Samsung Gear S2: Design
It's impressive how many bases Samsung has covered in just two designs: the standard Gear S2 and the upscaled Gear S2 Classic. It should be noted that the stainless steel and plastic editions look like watches and feel well made – and if you've ever worn a previous Samsung smartwatch, you'll know that is big news.
If we'd had a choice of which Gear S2 design we prefer, we'd have to pick the Classic. The ridged bezel, leather strap and smaller body combine for a premium feel, and it can be easily fitted with third party straps. And both are now the same price after receiving cuts due to the arrival of the Gear S3.
One note to mention, though, is that we haven't had a chance to test the Gear S2 with 3G and GPS – the obvious choice to compare to the Sony SmartWatch 3 or Moto 360 Sport if you want a cheaper smartwatch for everyday use, as well as running or training.
With two different designs and a bunch of different straps, there's some choice of style in the Samsung Gear S2 line-up, though it can't rival the likes of Apple for personalisation options. While the Gear S2 Classic, with its leather strap, looks more in line with a Fossil watch, the plastic strapped Gear S2 has more in common with a Swatch. This is key for a couple of reasons. First, the Samsung Gear S2 doesn't try too hard. With its pre-loaded watch faces it looks fun and off-the-wall. It's not trying to be as classy as an Omega or as blingy as a Michael Kors. It has a confident style and it translates well.
Read this: Samsung Gear S2 v Samsung Gear S3
One of our only criticisms here is that the 11.4mm thick S2 is still quite chunky and sits quite high on the top of your wrist. This is similar to the second gen Motorola and if there's one guarantee about the next generation of devices it's that they will be slimmer, but right now smartwatches are still chunky. The Classic will work for women but it wouldn't be our first recommendation. Still, one thing is for sure – we are so far away from the first Gear watch. This is a polished, unisex, circular smartwatch that no one will be ashamed of wearing.
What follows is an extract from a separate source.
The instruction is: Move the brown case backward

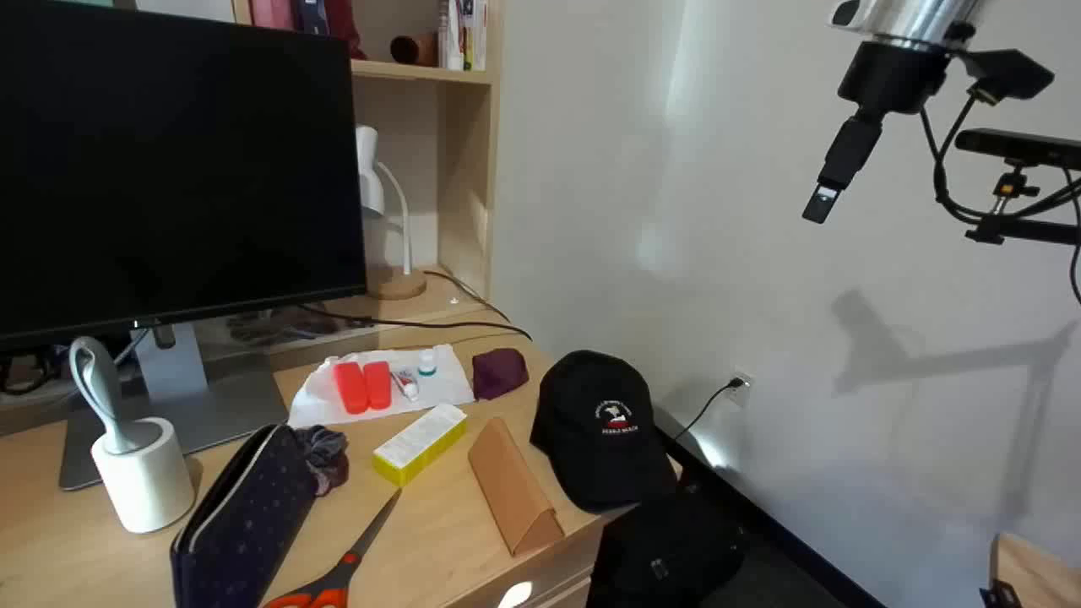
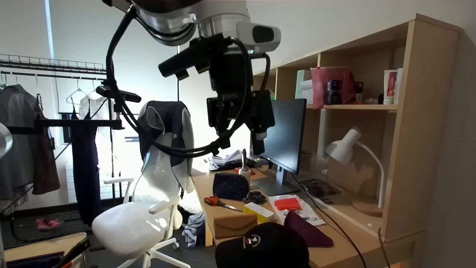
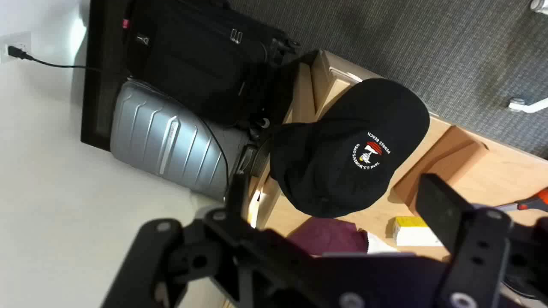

Samsung Gear S2: That rotating bezel
The Gear S2's rotating bezel is far and away our favourite thing about the piece. Rather than try to disappear the bezel altogether like Motorola or primp it up to look like a traditional wristwatch like LG, Samsung has transformed it into a satisfying, addictive and most importantly, intuitive way of interacting with the smartwatch.
When you move your hand to hover over the watch on your wrist it's the exact place your fingers land, even when you aren't looking down yet, and thanks to some clever UI design in its Tizen OS – more on that later – you can switch between apps, cycle back to notifications, change volume and brightness all in the same smooth motion.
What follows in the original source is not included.